One of my favorite patients moved to Vegas. Had some teeth extracted for perio reasons and grafted about 6 months ago. Wanted me to to the implants, came in and we rushed a Radiographic Guide with some Barium Sulfate teeth:
The lab did a great job, Barium Sulfate denture teeth with a Vacuuform. When I have more than two teeth missing next to each other, its easier to go with Barium Sulfate than making the the teeth in CEREC:
The Surgical Guide is a modification of the Radiographic Guide, so make sure the Radiographic Guide fits well:
The original plan was one implant per tooth, bone seemed good, but we shall see:
Popped in with the 2.3mm pilot. The 2.3 to me, is almost diagnostic of the quality of bone I have. If I have resistance I know I am dealing with good bone. #10 and #13 had great bone, but #11 I just popped in. In Guided Surgery when that happens the first thing you worry about is if you perfed the buccal plate. So I flapped to see what was up:
On the cross sectional image everything seemed cool. But look at the radiographic appearance of the graft, very radio opaque. I am not sure he was grafted with but it all came out when I flapped, you can see in the upper left the graft ob my periosteal elevator. This is just after the 2.3mm, I scraped out all the graft and found that none of it “took”. I went ahead with the 2.8mm drill hoping I could treat #11 like an immediate, but you can see with the angulation pin that the thing was wobbling, no stability. No bueno!

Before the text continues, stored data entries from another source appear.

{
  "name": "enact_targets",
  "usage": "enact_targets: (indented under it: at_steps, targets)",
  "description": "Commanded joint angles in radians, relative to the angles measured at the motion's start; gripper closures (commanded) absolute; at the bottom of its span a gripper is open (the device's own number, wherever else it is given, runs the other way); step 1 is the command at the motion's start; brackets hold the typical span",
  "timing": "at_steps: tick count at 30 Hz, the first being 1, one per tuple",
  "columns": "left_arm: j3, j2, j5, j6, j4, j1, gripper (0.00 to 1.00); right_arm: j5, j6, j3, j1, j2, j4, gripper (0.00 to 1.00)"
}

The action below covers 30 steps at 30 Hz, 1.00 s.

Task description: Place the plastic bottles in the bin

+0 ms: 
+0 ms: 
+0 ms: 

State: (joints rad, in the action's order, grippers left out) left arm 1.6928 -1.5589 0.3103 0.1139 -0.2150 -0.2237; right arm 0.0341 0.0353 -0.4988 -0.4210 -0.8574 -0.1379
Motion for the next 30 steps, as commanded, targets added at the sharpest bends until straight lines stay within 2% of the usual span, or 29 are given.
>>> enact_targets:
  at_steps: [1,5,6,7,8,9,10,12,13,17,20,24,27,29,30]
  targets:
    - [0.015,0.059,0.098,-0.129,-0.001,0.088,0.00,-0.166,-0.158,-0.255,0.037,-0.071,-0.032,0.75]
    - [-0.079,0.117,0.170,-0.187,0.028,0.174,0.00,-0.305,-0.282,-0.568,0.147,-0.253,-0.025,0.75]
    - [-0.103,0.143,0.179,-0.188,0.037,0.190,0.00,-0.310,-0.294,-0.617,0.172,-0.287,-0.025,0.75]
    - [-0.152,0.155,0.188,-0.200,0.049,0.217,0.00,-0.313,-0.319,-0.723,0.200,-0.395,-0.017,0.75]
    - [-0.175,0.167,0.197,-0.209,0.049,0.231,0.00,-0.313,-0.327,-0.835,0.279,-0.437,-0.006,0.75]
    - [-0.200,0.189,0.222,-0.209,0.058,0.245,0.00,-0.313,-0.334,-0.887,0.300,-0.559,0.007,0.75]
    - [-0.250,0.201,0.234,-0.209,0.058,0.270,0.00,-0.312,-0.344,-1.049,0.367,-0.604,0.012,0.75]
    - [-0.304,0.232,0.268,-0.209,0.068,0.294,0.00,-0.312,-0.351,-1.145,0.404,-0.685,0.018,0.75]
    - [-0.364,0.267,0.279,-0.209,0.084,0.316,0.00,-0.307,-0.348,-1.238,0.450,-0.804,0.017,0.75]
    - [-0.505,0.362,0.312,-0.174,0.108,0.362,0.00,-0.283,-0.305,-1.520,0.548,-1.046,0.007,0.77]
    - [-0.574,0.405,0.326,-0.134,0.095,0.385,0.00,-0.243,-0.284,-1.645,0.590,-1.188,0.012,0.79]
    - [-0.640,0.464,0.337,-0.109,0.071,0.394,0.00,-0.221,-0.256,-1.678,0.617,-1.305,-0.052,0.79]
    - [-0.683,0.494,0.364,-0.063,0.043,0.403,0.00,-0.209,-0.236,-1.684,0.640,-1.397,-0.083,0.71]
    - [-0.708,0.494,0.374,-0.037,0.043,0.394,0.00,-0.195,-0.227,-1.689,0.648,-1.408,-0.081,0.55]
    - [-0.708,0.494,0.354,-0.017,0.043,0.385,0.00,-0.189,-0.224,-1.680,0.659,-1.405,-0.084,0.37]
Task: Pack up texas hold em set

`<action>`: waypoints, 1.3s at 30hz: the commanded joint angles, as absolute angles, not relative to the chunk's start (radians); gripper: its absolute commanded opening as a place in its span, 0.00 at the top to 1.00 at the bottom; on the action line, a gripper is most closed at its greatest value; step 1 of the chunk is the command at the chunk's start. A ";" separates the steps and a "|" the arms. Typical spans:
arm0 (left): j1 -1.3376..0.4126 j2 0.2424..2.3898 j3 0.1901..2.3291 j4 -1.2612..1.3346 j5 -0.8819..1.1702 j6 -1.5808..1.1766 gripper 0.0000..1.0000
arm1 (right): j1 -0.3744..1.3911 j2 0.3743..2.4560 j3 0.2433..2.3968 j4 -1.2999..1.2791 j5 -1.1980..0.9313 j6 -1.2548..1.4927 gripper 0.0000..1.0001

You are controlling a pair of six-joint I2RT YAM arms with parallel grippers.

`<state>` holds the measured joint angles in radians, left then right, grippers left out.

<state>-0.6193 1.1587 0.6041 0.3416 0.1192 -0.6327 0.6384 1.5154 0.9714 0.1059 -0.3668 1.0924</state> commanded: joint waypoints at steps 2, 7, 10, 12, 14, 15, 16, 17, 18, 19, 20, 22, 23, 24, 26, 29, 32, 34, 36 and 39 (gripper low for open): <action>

Went ahead and placed implants in the #10 and #13 positions. I would have liked three implants but discussed a bridge with the patient. I will have group function on it, but would have liked an implant in the canine area, but the patient was happy he saved a few grand.
MFDBA, doing this two stage. Membrane and resorbable sutures as the patient lives in Vegas. I think we will still have a great result, but would have liked 3 implants instead of 2. With the new graft, I may end up placing an implant in 11 down the road if we have any occlusal issues. But I think the lesson here is that you need to be prepared to flap, visualize and bail/graft if necessary.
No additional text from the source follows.